O capítulo V do texto O Inconsciente (1915), chamado As características especiais do sistema Inconsciente,
Freud vem nos falar sobre algumas características peculiares do sistema
Inconsciente e de alguns de seus mecanismos de funcionamento e que “apresentam
características que não tornamos a encontrar no sistema imediatamente acima
dele.” (Freud, 1915/1974, p.213), ou seja, não as encontraremos no sistema
Consciente.
O pai da psicanálise
vem nos colocar que no Ics. existem representantes pulsionais que carecem de
descarregar seu investimento, impulsos de desejos. Esses impulsos coexistem tranquilamente no Ics.

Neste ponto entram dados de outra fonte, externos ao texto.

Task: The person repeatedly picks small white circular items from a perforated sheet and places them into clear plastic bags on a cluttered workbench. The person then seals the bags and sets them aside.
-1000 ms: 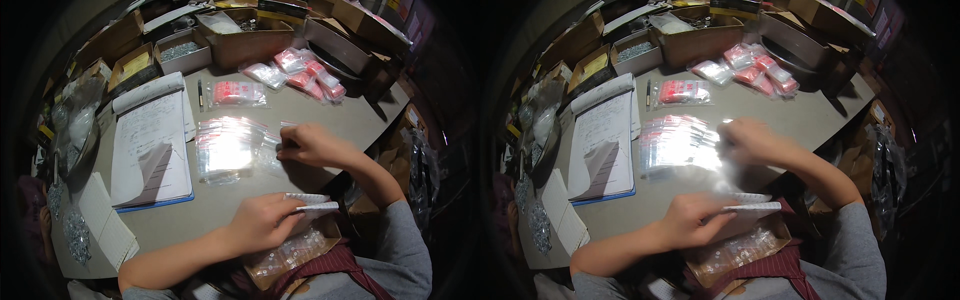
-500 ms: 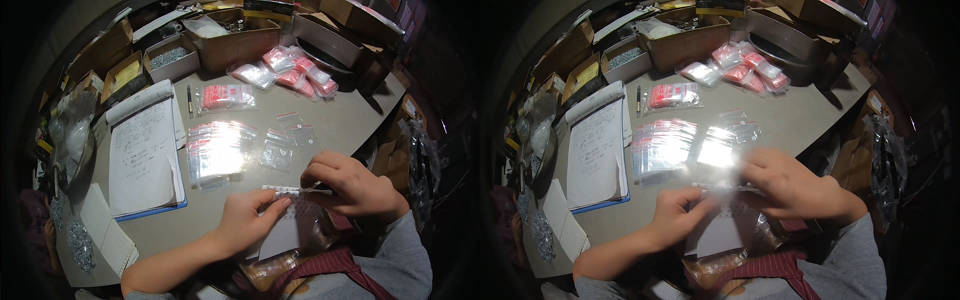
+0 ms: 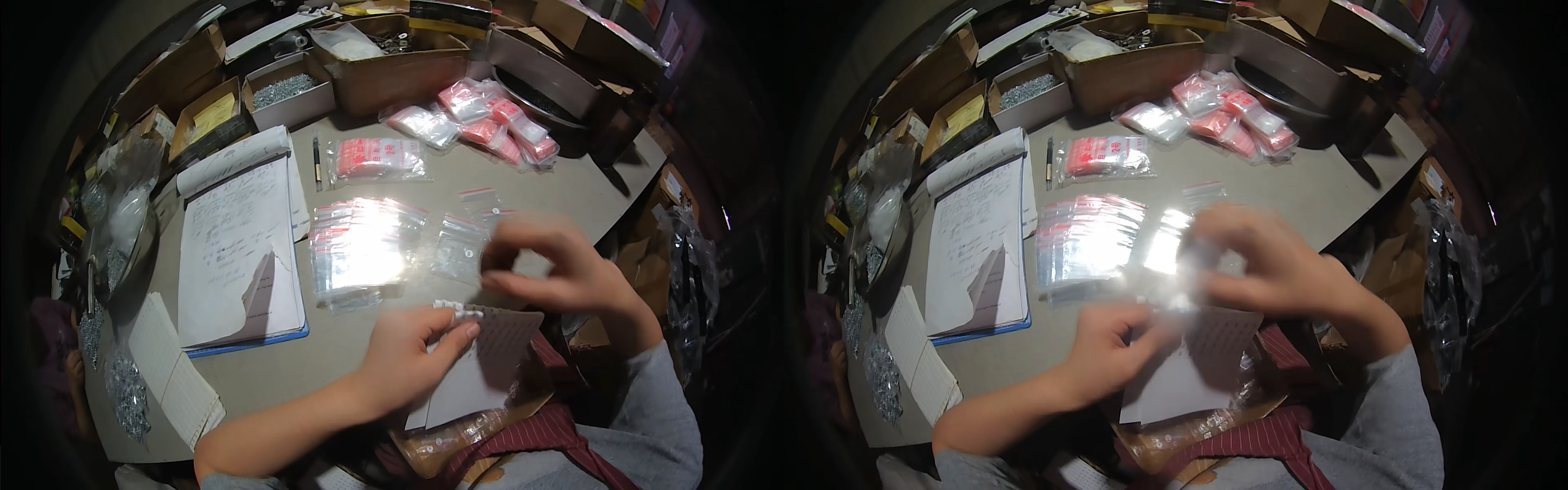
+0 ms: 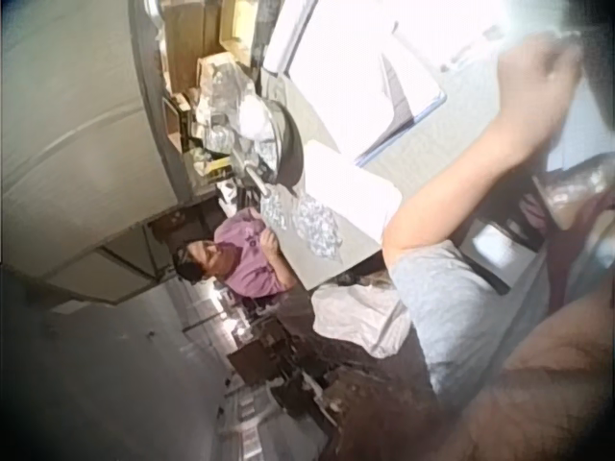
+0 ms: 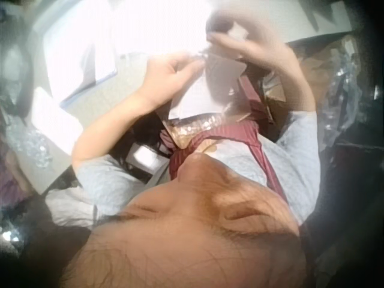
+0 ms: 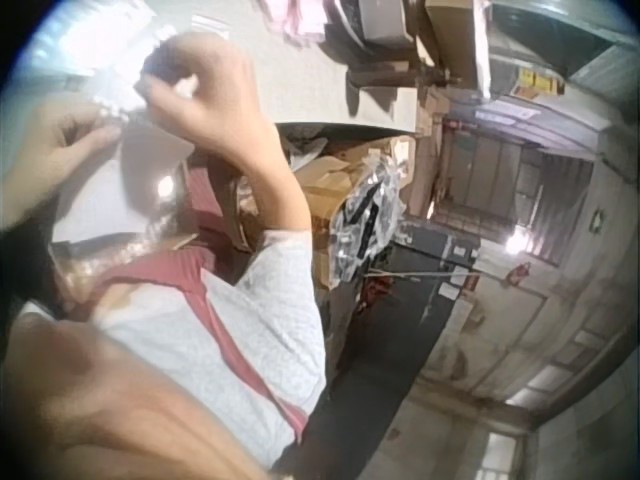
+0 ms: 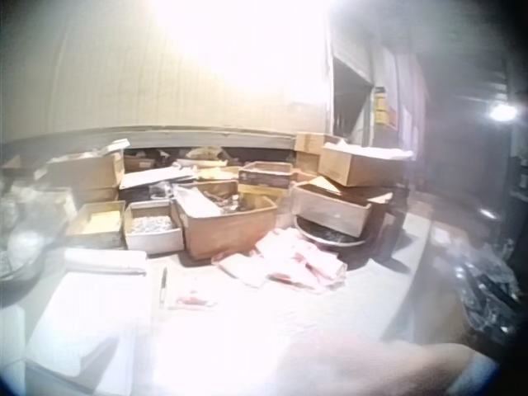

sem que um influencie o outro. Dessa forma, quando dois impulsos contrários são
investidos simultaneamente, ocorre uma espécie de processo de união, onde
nenhum deles se anulam, mas cedem uma parte de si mesmo, nas palavras de Freud
eles “se combinam para formar uma finalidade intermediária, um meio termo” (1915/1974,
p.213). Isso ocorre porque no Inconsciente não existe contradição. Não existe
nem mesmo negação, esta é o substituto do recalque. O Inconsciente funciona,
como já dissemos, com representantes, impulsos mais ou menos investidos, assim
não podemos pensar no Inconsciente funcionando com perspectivas antagônicas,
contraditórias, pois toda a atividade desse sistema ocorre devido às censuras
entre Ics./Cs.
Além disso, ainda
ocorrem outros processos com as intensidades de investimento, como os dois
processos psíquicos primários: deslocamento e condensação. O primeiro faz com
que uma representação influencie a outra, transforme a outra através do
investimento a ela cedida, e o segundo faz com que todo o investimento de
outras representações seja levado à uma representação*. Ainda, quando algo do
processo primário ocorre no Pcs. e no Cs., as representações contidas nesses
dois sistemas são apercebidas como engraçadas, porque os processos de
deslocamento e condensação não fazem “sentido” à nossa consciência, que na
verdade nem são percebidos em si mesmos. No sistema Pcs. o que é dominante é o
processo secundário, que Freud não aborda muito a fundo neste texto, mas esse
processo quer dizer mais sobre o pensamento.
Ainda sobre os
processos do Ics. Freud nos diz que eles:
(...) são intemporais;
isto é, não são ordenados temporalmente, não se alteram com a passagem do
tempo; não têm absolutamente qualquer referência ao tempo. A referência ao
tempo vincula-se, mais uma vez, ao trabalho do sistema Cs. (Freud,
1915/1974, p.214, grifos do autor)
Aqui temos de
considerar a importância de entendermos essa atemporalidade (a tradução por intemporal é mais um erro de tradução). O inconsciente
desconhece a passagem do tempo, o que é muito diferente dizer, por exemplo, que
o inconsciente desconhece o tempo, ou que no inconsciente não existe o tempo, porque
se assim fosse, não seria possível, por exemplo, os três tempos do recalque
como já discutimos em outros momentos.
No que se refere
à realidade factual, Freud vem nos dizer que esta não é levada em consideração
pelo sistema Ics., e que este é regulado pelo princípio de prazer, ou seja ao
cumprimento ou não do prazer/desprazer. Já o consciente sim, este é regulado pelo
princípio de realidade, que nos leva a considerar mais o mundo externo.
Por fim, como o
próprio Freud, podemos resumir então as características principais do sistema
Ics. como quatro:
1. a
isenção de contradição mútua (não há negação);
2. o
processo primário (condensação e deslocamento como mobilidade dos
investimentos);
3. a atemporalidade (o inconsciente desconhece a passagem do tempo);
4.
e
a substituição da realidade externa pela psíquica (o inconsciente é regido pelo
princípio do prazer, e não pelo princípio de realidade).
*No
livro A Interpretação dos sonhos
(1900) Freud vai explicar mais minunciosamente esses dois processos, o
deslocamento e a condensação, além de outros.